Bashar al-Jaafari, the regime's envoy to the talks in Geneva, said Syria would retaliate following the deadly assault.
United Nations envoy Staffan de Mistura said today's suicide attacks were designed to "spoil" the peace talks.
The Homs attacks came a day after 77 people, mostly civilians, were killed in a suicide bombing claimed by the Islamic State group in Al-Bab, said the Observatory.

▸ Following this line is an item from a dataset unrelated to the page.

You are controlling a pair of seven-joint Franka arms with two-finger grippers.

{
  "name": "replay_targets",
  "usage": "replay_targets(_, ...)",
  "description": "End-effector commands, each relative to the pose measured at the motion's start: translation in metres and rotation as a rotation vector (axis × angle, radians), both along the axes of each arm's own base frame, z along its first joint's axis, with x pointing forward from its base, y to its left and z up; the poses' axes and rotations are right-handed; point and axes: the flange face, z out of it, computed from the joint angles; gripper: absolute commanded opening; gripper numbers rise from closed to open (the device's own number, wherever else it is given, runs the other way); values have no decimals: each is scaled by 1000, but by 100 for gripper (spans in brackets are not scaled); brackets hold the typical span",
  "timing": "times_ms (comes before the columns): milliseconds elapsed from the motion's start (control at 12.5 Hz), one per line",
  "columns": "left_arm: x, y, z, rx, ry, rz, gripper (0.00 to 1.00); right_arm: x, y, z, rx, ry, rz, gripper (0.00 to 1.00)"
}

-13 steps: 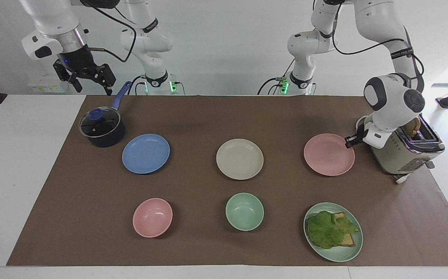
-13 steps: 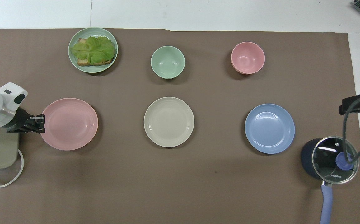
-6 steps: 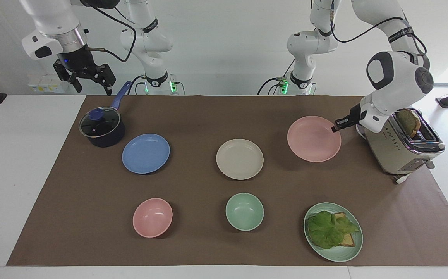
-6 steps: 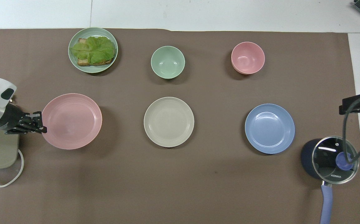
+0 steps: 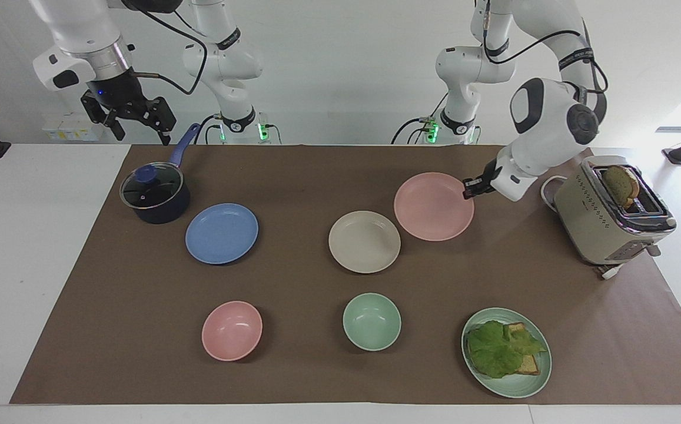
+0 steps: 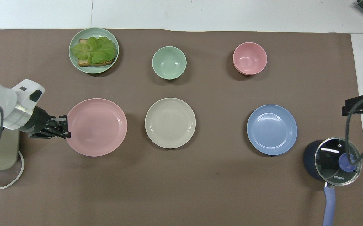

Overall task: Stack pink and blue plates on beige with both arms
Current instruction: 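Slide the pink plate with the left gripper onto the beige plate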

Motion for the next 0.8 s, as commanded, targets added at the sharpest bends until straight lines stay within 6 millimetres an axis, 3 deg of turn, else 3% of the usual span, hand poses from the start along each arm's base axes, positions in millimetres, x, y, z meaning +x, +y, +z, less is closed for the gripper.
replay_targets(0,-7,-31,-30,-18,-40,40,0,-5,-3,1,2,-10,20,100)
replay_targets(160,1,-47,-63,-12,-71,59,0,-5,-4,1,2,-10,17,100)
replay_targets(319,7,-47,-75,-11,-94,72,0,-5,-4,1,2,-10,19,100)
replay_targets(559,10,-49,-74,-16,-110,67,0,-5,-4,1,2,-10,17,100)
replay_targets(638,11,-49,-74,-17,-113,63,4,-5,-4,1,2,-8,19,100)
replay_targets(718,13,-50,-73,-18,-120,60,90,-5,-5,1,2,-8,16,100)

The jihadists were ousted from the northern town this week by Turkish-backed rebels.
In Geneva, Syrian government and opposition negotiators were to continue meetings with de Mistura through the weekend despite little hope for a breakthrough.
The main opposition High Negotiations Committee (HNC) described its meeting with de Mistura as "positive", without elaborating on a possible path forward.
During three previous rounds of talks in Geneva last year, the rivals never sat down at the same table, instead leaving de Mistura to shuttle between them.
The HNC has said it wants to meet the government face-to-face this time.
At the end of yesterday's negotiations, de Mistura's acting chief of staff Michael Contet signalled there was no immediate prospect of direct talks.
"There were at least six attackers and several of them blew themselves up near the headquarters of state security and military intelligence," Observatory director Rami Abdel Rahman said.
Fateh al-Sham Front said just five militants took part in the assault, the latest atrocity in a six-year war which has killed more than 310,000 people.